Umdatul Ahkam Pert. 29 (Awal Mula Azan dan Tata Caranya)

بِسْمِ اللَّهِ الرَّحْمَنِ الرَّحِيمِ

السَّلَامُ عَلَيْكُمْ وَرَحْمَةُ اللَّهِ وَبَرَكَاتُهُ

الْحَمْدُ لِلَّهِ رَبِّ الْعَالَمِينَ، وَبِهِ نَسْتَعِينُ عَلَى أُمُورِ الدُّنْيَا وَالدِّينِ، وَالصَّلَاةُ وَالسَّلَامُ عَلَى أَشْرَفِ الْأَنْبِيَاءِ وَالْمُرْسَلِينَ، نَبِيِّنَا مُحَمَّدٍ وَعَلَى آلِهِ وَصَحْبِهِ أَجْمَعِينَ.

يَا أَيُّهَا الَّذِينَ آمَنُوا اتَّقُوا اللَّهَ حَقَّ تُقَاتِهِ وَلَا تَمُوتُنَّ إِلَّا وَأَنْتُمْ مُسْلِمُونَ.

يَا أَيُّهَا النَّاسُ اتَّقُوا رَبَّكُمُ الَّذِي خَلَقَكُمْ مِنْ نَفْسٍ وَاحِدَةٍ وَخَلَقَ مِنْهَا زَوْجَهَا وَبَثَّ مِنْهُمَا رِجَالًا كَثِيرًا وَنِسَاءً وَاتَّقُوا اللَّهَ الَّذِي تَسَاءَلُونَ بِهِ وَالْأَرْحَامَ إِنَّ اللَّهَ كَانَ عَلَيْكُمْ رَقِيبًا.

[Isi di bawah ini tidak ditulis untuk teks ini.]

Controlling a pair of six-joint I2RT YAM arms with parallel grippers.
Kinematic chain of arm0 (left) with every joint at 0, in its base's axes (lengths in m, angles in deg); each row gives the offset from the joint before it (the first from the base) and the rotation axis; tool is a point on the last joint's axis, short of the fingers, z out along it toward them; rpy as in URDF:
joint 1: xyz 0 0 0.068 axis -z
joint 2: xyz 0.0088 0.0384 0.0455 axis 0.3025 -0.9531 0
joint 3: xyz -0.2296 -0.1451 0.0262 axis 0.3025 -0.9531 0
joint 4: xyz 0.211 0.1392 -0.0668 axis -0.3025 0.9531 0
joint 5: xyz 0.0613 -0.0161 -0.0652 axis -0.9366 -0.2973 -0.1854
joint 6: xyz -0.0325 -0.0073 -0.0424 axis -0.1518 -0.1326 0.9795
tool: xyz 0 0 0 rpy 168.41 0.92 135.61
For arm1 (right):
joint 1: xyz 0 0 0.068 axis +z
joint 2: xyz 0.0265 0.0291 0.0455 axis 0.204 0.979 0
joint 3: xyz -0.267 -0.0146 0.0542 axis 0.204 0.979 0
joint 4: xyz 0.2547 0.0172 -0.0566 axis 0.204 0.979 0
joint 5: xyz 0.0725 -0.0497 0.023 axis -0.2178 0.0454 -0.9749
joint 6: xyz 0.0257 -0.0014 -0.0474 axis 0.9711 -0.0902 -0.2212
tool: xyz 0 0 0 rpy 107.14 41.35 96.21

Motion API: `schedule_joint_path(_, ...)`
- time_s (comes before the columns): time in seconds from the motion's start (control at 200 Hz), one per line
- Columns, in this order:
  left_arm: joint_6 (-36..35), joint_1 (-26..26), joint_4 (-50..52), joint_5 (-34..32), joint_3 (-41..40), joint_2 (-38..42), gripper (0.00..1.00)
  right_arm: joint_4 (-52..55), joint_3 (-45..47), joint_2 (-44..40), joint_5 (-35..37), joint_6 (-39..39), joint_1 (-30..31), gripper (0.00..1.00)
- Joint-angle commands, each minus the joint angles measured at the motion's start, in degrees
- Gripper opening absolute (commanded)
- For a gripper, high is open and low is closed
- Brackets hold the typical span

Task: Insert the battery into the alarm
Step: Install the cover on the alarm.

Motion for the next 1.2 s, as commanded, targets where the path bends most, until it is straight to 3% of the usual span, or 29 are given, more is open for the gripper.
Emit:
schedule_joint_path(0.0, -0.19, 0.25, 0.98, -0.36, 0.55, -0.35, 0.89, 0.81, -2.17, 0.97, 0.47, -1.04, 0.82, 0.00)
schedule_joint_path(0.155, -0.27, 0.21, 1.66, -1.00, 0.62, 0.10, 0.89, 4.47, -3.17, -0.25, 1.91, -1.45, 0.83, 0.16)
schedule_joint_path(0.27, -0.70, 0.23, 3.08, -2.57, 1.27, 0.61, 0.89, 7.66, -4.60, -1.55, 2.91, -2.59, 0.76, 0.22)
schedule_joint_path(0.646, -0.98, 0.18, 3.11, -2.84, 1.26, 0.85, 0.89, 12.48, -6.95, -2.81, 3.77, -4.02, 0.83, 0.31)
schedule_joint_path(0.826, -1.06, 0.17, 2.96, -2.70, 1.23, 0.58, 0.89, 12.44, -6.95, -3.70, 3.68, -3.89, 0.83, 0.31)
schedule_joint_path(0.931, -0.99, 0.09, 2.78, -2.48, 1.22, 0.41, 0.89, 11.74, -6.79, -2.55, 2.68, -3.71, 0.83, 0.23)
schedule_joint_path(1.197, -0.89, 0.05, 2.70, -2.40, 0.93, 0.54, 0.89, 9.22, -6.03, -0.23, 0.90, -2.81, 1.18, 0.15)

يَا أَيُّهَا الَّذِينَ آمَنُوا اتَّقُوا اللَّهَ وَقُولُوا قَوْلًا سَدِيدًا يُصْلِحْ لَكُمْ أَعْمَالَكُمْ وَيَغْفِرْ لَكُمْ ذُنُوبَكُمْ وَمَنْ يُطِعِ اللَّهَ وَرَسُولَهُ فَقَدْ فَازَ فَوْزًا عَظِيمًا.

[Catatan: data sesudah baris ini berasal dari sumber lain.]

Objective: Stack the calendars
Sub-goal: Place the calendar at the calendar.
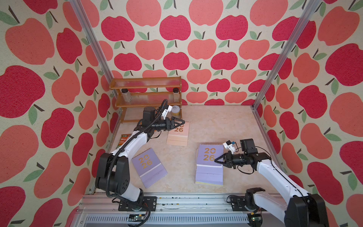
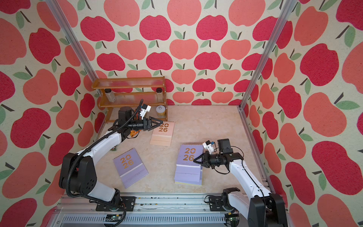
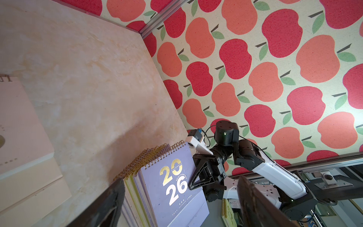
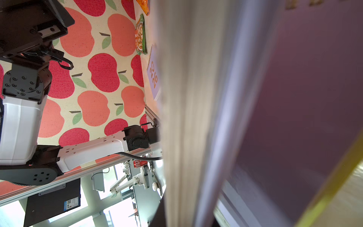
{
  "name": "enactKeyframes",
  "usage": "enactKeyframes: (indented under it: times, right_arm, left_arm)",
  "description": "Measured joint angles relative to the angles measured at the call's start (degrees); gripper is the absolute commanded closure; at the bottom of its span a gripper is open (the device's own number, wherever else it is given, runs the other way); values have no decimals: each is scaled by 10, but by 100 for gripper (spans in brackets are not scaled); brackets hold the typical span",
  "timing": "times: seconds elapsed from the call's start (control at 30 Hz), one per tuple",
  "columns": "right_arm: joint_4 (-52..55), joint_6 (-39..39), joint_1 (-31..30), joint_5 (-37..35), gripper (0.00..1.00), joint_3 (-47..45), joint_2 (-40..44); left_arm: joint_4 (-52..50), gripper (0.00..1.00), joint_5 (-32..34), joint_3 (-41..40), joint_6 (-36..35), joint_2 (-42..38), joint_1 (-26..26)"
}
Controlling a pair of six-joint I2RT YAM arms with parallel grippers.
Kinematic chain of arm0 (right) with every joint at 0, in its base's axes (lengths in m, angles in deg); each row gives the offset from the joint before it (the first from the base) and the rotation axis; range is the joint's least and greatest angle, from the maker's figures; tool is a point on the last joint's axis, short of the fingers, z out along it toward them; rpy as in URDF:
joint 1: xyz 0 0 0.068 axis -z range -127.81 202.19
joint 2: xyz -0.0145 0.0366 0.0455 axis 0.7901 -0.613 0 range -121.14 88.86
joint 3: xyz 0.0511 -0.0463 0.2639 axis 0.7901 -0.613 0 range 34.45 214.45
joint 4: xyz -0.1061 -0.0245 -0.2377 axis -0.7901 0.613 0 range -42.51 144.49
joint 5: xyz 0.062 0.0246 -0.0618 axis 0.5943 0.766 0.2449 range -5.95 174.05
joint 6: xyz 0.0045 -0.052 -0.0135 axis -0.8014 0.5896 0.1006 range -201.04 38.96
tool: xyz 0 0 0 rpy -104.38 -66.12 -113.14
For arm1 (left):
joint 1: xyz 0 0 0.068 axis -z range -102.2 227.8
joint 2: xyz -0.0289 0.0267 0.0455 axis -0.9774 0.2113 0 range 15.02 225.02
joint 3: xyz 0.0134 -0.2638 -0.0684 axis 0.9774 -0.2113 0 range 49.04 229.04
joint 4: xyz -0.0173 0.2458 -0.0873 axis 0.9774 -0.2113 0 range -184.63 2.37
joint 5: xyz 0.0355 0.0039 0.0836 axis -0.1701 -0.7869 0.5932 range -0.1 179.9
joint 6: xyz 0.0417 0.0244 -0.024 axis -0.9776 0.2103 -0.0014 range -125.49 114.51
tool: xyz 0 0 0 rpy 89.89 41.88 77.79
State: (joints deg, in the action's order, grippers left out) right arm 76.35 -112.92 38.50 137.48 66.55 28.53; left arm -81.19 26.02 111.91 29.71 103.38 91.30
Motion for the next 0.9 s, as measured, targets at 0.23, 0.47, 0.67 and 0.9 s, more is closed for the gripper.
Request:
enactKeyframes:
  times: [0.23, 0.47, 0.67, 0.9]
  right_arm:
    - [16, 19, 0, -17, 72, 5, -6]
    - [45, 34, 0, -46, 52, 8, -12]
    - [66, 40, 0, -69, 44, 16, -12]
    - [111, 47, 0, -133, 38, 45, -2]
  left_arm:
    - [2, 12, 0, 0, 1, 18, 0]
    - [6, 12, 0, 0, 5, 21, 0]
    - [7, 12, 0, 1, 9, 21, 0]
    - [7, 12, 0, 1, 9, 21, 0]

Alhamdulillah, ikhwah sekalian. Semoga air hujan yang turun ini bukan hanya sekedar, ee, tidak mengurangi semangat kita dalam ibadah, akan tetapi kita termasuk orang-orang yang berbahagia dengan rahmat Allah. Sebagaimana disebutkan dalam Al-Qur’an tentang Allah Azza wa Jalla yang menciptakan, yang menurunkan, yang mengatur hujan dengan berbagai urutannya, teratur dan rapi sekali. Allah jadikan, “اللَّهُ الَّذِي يُرْسِلُ الرِّيَاحَ فَتُثِيرُ سَحَابًا فَيَبْسُطُهُ فِي السَّمَاءِ كَيْفَ يَشَاءُ وَيَجْعَلُهُ كِسَفًا فَتَرَى الْوَدْقَ يَخْرُجُ مِنْ خِلَالِهِ” (Allah yang mengutus angin, angin itu yang akan meniup dan mengatur, mengumpulkan semua awan sampai bertumpuk-tumpuk rapi, kemudian diturunkan hujan di sela-sela itu). Tafsiran para ulama macam-macam, di antaranya ada yang sampai turun seperti gunung atau di awan itu ada yang ada gunungnya atau tingginya seperti gunung. Wallahu a’lam.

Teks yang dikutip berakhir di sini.